THE TASK:
When you copy the material below, keep every line exact and drop the pictures.

RECORDS TO PROCESS:
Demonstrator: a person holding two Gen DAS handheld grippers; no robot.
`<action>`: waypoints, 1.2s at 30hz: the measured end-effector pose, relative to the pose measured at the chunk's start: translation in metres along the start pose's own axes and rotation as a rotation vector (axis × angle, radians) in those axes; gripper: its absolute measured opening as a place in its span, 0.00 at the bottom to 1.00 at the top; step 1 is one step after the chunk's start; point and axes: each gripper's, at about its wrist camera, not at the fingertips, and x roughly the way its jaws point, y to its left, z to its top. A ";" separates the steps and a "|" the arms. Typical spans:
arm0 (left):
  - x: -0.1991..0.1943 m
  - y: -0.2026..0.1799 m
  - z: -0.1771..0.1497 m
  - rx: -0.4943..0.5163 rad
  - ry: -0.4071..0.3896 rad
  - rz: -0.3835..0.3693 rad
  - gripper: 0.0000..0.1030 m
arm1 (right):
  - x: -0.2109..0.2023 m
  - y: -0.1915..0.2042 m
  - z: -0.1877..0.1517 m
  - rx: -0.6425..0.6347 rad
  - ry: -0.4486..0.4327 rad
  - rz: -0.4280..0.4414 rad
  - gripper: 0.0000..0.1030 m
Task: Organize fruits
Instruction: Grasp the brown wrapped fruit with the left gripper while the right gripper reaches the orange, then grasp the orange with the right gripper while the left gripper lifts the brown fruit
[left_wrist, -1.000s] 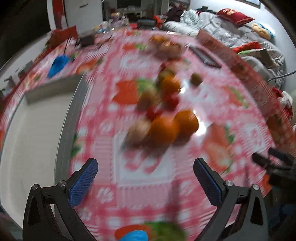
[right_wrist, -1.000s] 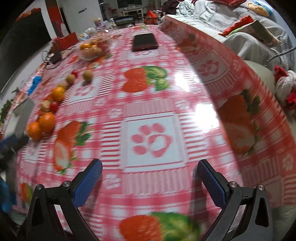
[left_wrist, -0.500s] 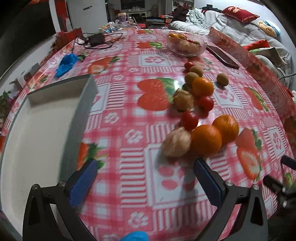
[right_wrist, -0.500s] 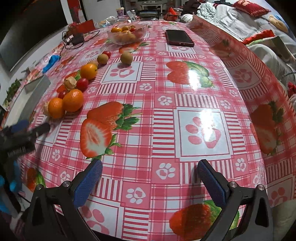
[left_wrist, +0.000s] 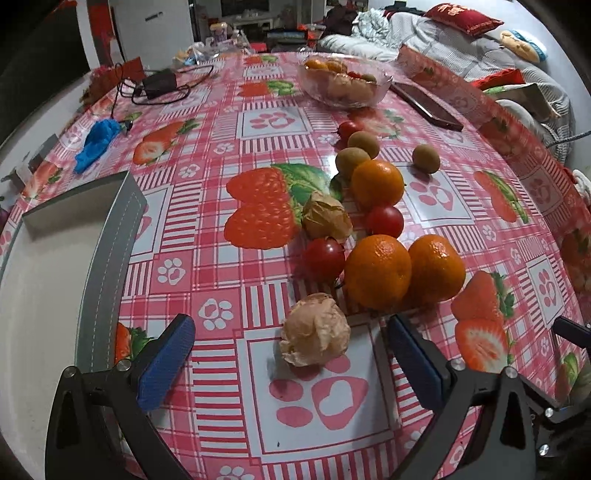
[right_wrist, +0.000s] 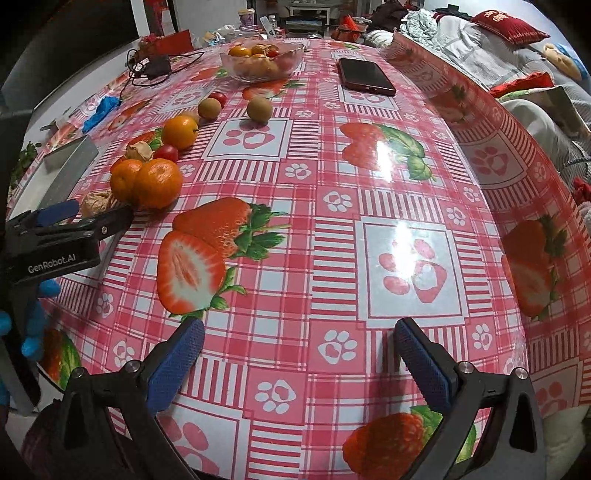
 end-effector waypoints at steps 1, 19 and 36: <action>-0.002 0.000 -0.001 -0.008 -0.009 0.007 0.92 | 0.000 0.001 0.001 -0.001 0.000 0.002 1.00; -0.034 0.029 -0.034 -0.094 -0.032 -0.008 0.27 | 0.017 0.063 0.057 -0.142 -0.073 0.096 1.00; -0.048 0.037 -0.043 -0.118 -0.051 -0.039 0.27 | 0.014 0.068 0.074 -0.132 -0.094 0.177 0.38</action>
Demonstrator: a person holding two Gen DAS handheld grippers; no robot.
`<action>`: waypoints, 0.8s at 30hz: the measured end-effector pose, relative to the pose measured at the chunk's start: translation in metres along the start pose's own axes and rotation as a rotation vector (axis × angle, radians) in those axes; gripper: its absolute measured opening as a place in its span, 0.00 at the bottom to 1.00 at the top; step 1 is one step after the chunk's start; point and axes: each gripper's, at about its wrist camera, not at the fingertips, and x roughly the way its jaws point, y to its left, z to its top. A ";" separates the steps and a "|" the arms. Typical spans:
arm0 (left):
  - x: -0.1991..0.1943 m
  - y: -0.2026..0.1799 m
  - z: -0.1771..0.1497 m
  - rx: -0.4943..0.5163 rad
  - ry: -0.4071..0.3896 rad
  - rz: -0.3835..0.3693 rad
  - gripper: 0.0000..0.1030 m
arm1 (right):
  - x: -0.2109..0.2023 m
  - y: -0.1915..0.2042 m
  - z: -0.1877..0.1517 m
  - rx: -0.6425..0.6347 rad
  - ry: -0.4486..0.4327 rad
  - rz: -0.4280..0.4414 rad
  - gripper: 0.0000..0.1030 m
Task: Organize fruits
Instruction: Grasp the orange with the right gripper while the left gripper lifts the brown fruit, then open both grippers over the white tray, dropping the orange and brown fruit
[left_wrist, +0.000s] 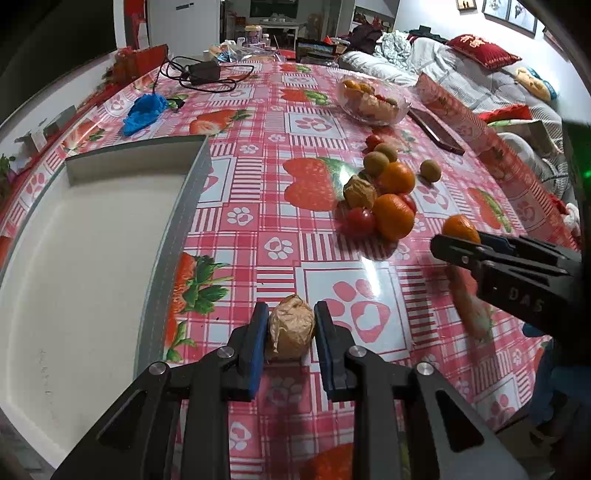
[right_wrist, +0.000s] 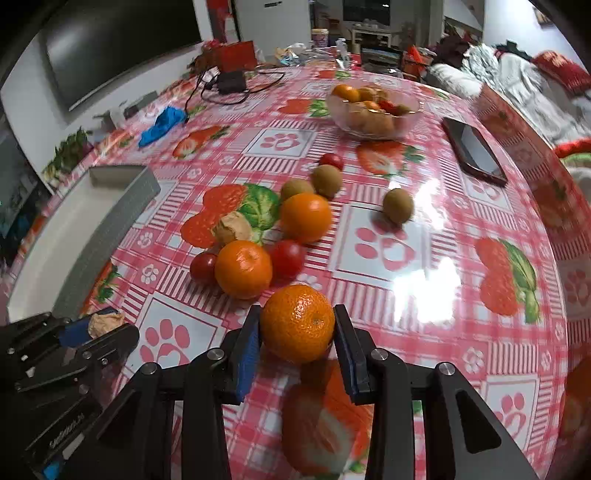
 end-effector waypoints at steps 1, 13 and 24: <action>-0.004 0.001 0.000 -0.002 -0.005 -0.006 0.27 | -0.003 -0.001 0.000 0.004 0.000 0.002 0.38; -0.067 0.038 0.016 -0.044 -0.107 -0.001 0.27 | -0.034 0.017 -0.001 -0.012 -0.005 0.041 0.38; -0.120 0.123 0.038 -0.102 -0.203 0.139 0.27 | -0.040 0.100 0.039 -0.110 -0.019 0.155 0.38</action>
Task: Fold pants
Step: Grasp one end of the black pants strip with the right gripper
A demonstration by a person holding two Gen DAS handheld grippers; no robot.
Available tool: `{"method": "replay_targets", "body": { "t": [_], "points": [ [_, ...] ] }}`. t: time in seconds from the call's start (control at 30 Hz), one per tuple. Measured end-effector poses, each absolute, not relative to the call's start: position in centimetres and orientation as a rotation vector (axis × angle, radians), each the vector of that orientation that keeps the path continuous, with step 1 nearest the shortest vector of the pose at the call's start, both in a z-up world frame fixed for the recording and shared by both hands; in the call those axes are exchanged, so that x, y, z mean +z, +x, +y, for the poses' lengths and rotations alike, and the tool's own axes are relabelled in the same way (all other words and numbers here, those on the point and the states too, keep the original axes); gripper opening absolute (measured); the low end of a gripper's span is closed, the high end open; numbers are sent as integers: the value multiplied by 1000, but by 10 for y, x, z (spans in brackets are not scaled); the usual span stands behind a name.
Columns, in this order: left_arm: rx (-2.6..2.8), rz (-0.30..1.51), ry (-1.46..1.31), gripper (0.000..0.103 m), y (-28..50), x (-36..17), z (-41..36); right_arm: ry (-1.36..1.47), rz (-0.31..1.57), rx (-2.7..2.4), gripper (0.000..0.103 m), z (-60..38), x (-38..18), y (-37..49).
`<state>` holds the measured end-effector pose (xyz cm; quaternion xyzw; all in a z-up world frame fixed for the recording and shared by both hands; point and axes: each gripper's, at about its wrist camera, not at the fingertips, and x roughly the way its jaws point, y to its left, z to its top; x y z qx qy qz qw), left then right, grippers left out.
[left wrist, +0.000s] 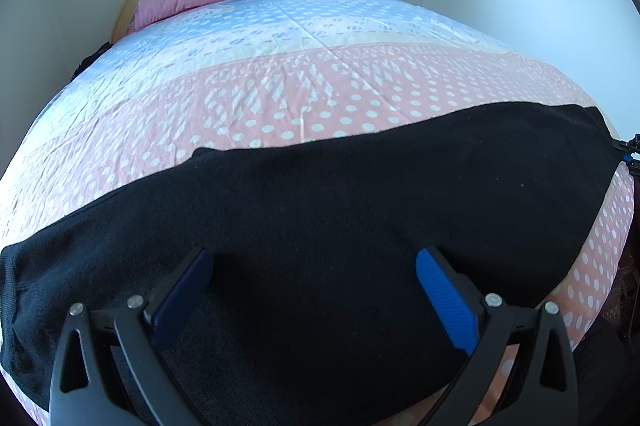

ANSWER TO THE EXERCISE:
Demonstrator: a person holding two Gen DAS handheld grippers; no robot.
`<action>`: waypoints, 1.2s at 30hz: the measured end-effector pose, relative to the pose measured at the chunk's start: translation in metres along the start pose's own axes and rotation as a rotation vector (axis × angle, radians) in those axes; gripper: its absolute measured opening as a place in its span, 0.00 at the bottom to 1.00 at the top; step 1 is one step after the chunk's start; point and axes: each gripper's, at about its wrist camera, not at the fingertips, and x roughly the way its jaws point, y to its left, z to its top. A ";" separates the steps and a "|" the arms. Typical spans:
arm0 (left):
  - x: -0.1991..0.1943 m
  - y: -0.2026..0.1799 m
  - z: -0.1771..0.1497 m
  - rx: -0.4943..0.5163 rad
  - ry: -0.4071..0.3896 rad
  - rz: -0.3835..0.3693 rad
  - gripper: 0.0000..0.1030 m
arm1 (right):
  - x: -0.2109..0.2023 m
  - y: -0.1915..0.2042 m
  - z: -0.1877..0.1517 m
  - rx: -0.6425..0.6347 rad
  - ry: -0.4486..0.4327 rad
  - rz: -0.4280..0.4414 rad
  - gripper: 0.0000..0.1030 m
Task: Organize fruits
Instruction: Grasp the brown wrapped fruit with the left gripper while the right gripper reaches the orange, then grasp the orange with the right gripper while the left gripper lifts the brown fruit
[left_wrist, -1.000s] 
[right_wrist, -1.000s] 
[left_wrist, -0.500s] 
[right_wrist, -0.500s] 
[left_wrist, +0.000s] 
[right_wrist, +0.000s] 
 end-effector waypoints at steps 1, 19 and 36: <action>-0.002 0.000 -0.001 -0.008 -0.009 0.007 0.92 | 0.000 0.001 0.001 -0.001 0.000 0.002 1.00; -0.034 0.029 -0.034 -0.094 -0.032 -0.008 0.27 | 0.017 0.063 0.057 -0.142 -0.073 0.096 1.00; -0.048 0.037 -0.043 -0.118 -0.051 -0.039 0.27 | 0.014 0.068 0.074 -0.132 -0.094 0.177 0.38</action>
Demonstrator: a person holding two Gen DAS handheld grippers; no robot.
`<action>`: waypoints, 0.8s at 30hz: the measured end-effector pose, relative to the pose measured at the chunk's start: translation in metres along the start pose's own axes and rotation as a rotation vector (axis × angle, radians) in those axes; gripper: its absolute measured opening as a place in its span, 0.00 at the bottom to 1.00 at the top; step 1 is one step after the chunk's start; point and axes: each gripper's, at about its wrist camera, not at the fingertips, and x roughly the way its jaws point, y to its left, z to its top. A ";" separates the steps and a "|" the arms. Typical spans:
arm0 (left):
  - x: -0.1991..0.1943 m
  - y: -0.2026..0.1799 m
  - z: -0.1771..0.1497 m
  - rx: -0.4943..0.5163 rad
  - ry: -0.4071..0.3896 rad
  - rz: -0.3835..0.3693 rad
  - gripper: 0.0000..0.1030 m
arm1 (right):
  - x: -0.2109..0.2023 m
  - y: -0.1915..0.2042 m
  - z: -0.1877..0.1517 m
  - rx: -0.6425..0.6347 rad
  - ry: -0.4486..0.4327 rad
  - rz: -0.4280..0.4414 rad
  - gripper: 0.0000..0.1030 m
Task: Organize fruits
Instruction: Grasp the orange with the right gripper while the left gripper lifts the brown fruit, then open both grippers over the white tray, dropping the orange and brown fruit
[left_wrist, +0.000s] 
[right_wrist, +0.000s] 
 end-effector waypoints at steps 1, 13 and 24: <action>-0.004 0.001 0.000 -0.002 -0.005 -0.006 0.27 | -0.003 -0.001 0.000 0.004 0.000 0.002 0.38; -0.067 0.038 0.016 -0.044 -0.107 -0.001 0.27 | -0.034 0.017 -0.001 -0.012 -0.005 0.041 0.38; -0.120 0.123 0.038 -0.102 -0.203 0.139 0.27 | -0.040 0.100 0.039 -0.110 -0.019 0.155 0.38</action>
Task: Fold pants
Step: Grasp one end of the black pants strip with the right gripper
A demonstration by a person holding two Gen DAS handheld grippers; no robot.
Available tool: `{"method": "replay_targets", "body": { "t": [_], "points": [ [_, ...] ] }}`. t: time in seconds from the call's start (control at 30 Hz), one per tuple. Measured end-effector poses, each absolute, not relative to the call's start: position in centimetres and orientation as a rotation vector (axis × angle, radians), each the vector of that orientation that keeps the path continuous, with step 1 nearest the shortest vector of the pose at the call's start, both in a z-up world frame fixed for the recording and shared by both hands; in the call those axes are exchanged, so that x, y, z mean +z, +x, +y, for the poses' lengths and rotations alike, and the tool's own axes are relabelled in the same way (all other words and numbers here, those on the point and the states too, keep the original axes); gripper opening absolute (measured); the low end of a gripper's span is closed, the high end open; numbers are sent as integers: the value multiplied by 1000, but by 10 for y, x, z (spans in brackets are not scaled); the usual span stands behind a name.
Columns, in this order: left_arm: rx (-2.6..2.8), rz (-0.30..1.51), ry (-1.46..1.31), gripper (0.000..0.103 m), y (-28..50), x (-36..17), z (-41..36); right_arm: ry (-1.36..1.47), rz (-0.31..1.57), rx (-2.7..2.4), gripper (0.000..0.103 m), z (-60..38), x (-38..18), y (-37..49).
`<state>` holds the measured end-effector pose (xyz cm; quaternion xyzw; all in a z-up world frame fixed for the recording and shared by both hands; point and axes: each gripper's, at about its wrist camera, not at the fingertips, and x roughly the way its jaws point, y to its left, z to its top; x y z qx qy qz qw), left then right, grippers left out.
[left wrist, +0.000s] 

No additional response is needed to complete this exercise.